When United Nations and Cambodian negotiators meet on Thursday for the 11th round of talks to set up a special Khmer Rouge genocide court, both sides will be bearing a hefty burden. With the U.N. General Assembly giving its backing to a resumption in the stymied talks, the weight of the international community is bearing down on them to find a breakthrough after more than five years of false dawns.


More importantly, the relatives of the 1.7 million victims of the ultra-Maoist regime's reign of terror are still crying out for justice. "I think this is the last chance for the U.N. and the government to demonstrate they have the will to seek justice for the victims," said Youk Chhang, head of the Documentation Centre of Cambodia, the body responsible for archiving the atrocities.

A guerrilla movement that grew out of the polarised politics of the Cold War, the Khmer Rouge tried to create a totally agrarian peasant utopia in the jungle-clad southeast Asian nation during their rule from 1975 to 1979. Instead, they created the "Killing Fields", in which nearly two million people died of starvation, torture, execution or exhaustion in one of the 20th century's most appalling crimes.

The last time the two negotiating teams met, in New York in January, they reported "progress" towards laying the groundwork for more talks to establish a special international genocide court within Cambodia's legal system.
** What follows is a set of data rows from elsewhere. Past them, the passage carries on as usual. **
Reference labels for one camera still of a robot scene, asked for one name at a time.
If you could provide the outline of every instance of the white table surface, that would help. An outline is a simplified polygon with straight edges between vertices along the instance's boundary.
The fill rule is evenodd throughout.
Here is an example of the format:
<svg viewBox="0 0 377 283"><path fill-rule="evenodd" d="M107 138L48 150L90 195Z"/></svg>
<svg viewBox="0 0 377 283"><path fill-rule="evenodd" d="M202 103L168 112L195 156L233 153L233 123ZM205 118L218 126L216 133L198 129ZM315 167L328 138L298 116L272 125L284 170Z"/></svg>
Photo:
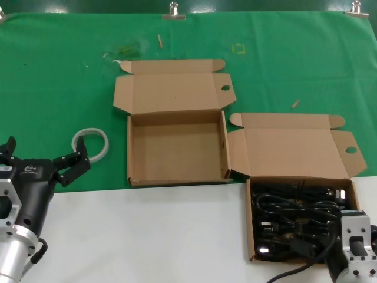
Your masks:
<svg viewBox="0 0 377 283"><path fill-rule="evenodd" d="M377 223L377 177L354 178ZM49 245L23 283L264 283L296 268L247 258L244 184L56 194ZM311 268L279 283L330 283Z"/></svg>

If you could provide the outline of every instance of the box lid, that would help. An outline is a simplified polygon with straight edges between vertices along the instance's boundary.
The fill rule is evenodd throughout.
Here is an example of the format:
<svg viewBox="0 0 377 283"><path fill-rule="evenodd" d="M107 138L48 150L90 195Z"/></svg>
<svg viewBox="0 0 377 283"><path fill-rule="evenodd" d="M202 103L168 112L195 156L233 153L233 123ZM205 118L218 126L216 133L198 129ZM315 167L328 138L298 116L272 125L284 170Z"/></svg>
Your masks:
<svg viewBox="0 0 377 283"><path fill-rule="evenodd" d="M237 113L228 133L232 171L247 176L348 179L366 169L353 134L335 130L341 116Z"/></svg>
<svg viewBox="0 0 377 283"><path fill-rule="evenodd" d="M224 60L123 61L114 106L130 114L221 109L236 101Z"/></svg>

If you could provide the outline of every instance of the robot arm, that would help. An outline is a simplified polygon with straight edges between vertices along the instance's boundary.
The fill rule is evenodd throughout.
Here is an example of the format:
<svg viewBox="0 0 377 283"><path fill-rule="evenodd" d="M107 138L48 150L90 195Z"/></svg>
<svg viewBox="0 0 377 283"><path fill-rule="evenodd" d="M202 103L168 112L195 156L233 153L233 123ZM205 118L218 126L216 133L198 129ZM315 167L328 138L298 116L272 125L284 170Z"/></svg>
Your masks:
<svg viewBox="0 0 377 283"><path fill-rule="evenodd" d="M47 250L39 236L56 184L68 186L90 169L82 137L77 152L54 160L22 160L13 156L15 147L14 137L0 146L1 283L18 283ZM38 241L42 248L35 252Z"/></svg>

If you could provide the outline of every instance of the cardboard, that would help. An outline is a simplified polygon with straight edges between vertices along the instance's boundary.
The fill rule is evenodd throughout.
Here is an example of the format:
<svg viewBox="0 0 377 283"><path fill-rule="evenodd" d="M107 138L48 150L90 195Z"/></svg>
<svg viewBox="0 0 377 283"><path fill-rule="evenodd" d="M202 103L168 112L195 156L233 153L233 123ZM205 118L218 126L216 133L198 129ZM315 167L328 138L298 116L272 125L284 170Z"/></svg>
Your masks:
<svg viewBox="0 0 377 283"><path fill-rule="evenodd" d="M352 209L359 209L350 178L366 169L362 153L341 116L321 114L237 113L230 122L243 127L228 133L232 172L246 183L247 238L255 256L252 189L254 182L326 185L343 189Z"/></svg>
<svg viewBox="0 0 377 283"><path fill-rule="evenodd" d="M223 60L123 61L114 106L128 117L132 186L227 182L223 107L236 101Z"/></svg>

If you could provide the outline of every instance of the logo on robot arm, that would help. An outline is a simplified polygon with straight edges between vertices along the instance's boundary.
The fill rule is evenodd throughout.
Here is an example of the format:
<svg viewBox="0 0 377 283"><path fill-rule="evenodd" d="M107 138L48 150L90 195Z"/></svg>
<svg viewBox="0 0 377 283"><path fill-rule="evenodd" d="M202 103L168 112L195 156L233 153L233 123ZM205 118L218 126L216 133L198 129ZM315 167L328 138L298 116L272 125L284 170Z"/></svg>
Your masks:
<svg viewBox="0 0 377 283"><path fill-rule="evenodd" d="M30 173L30 174L38 174L37 168L33 165L28 165L25 167L24 171L21 174Z"/></svg>
Such statements, oozing diplomatic legalese, do little to convince observers that Thursday's talks in Phnom Penh are going to produce something concrete. "I honestly don't know what they'll talk about. Nobody knows what's going on right now, and that is half of the problem," said Youk Chhang, frustrated that, given the huge body of evidence, it should be so hard to put top Khmer Rouge officials in the dock.

OLD WOUNDS

The United Nations pulled out of talks a year ago, saying the court envisaged by Cambodia could not guarantee fair trials. However, they resumed negotiations after receiving a mandate from the 191-member U.N. General Assembly in December.

The Cambodian government, still sprinkled with former Khmer Rouge cadres, has said it fears too broad-ranging a trial could reopen old wounds and destroy the peace the country is now enjoying after three decades of war.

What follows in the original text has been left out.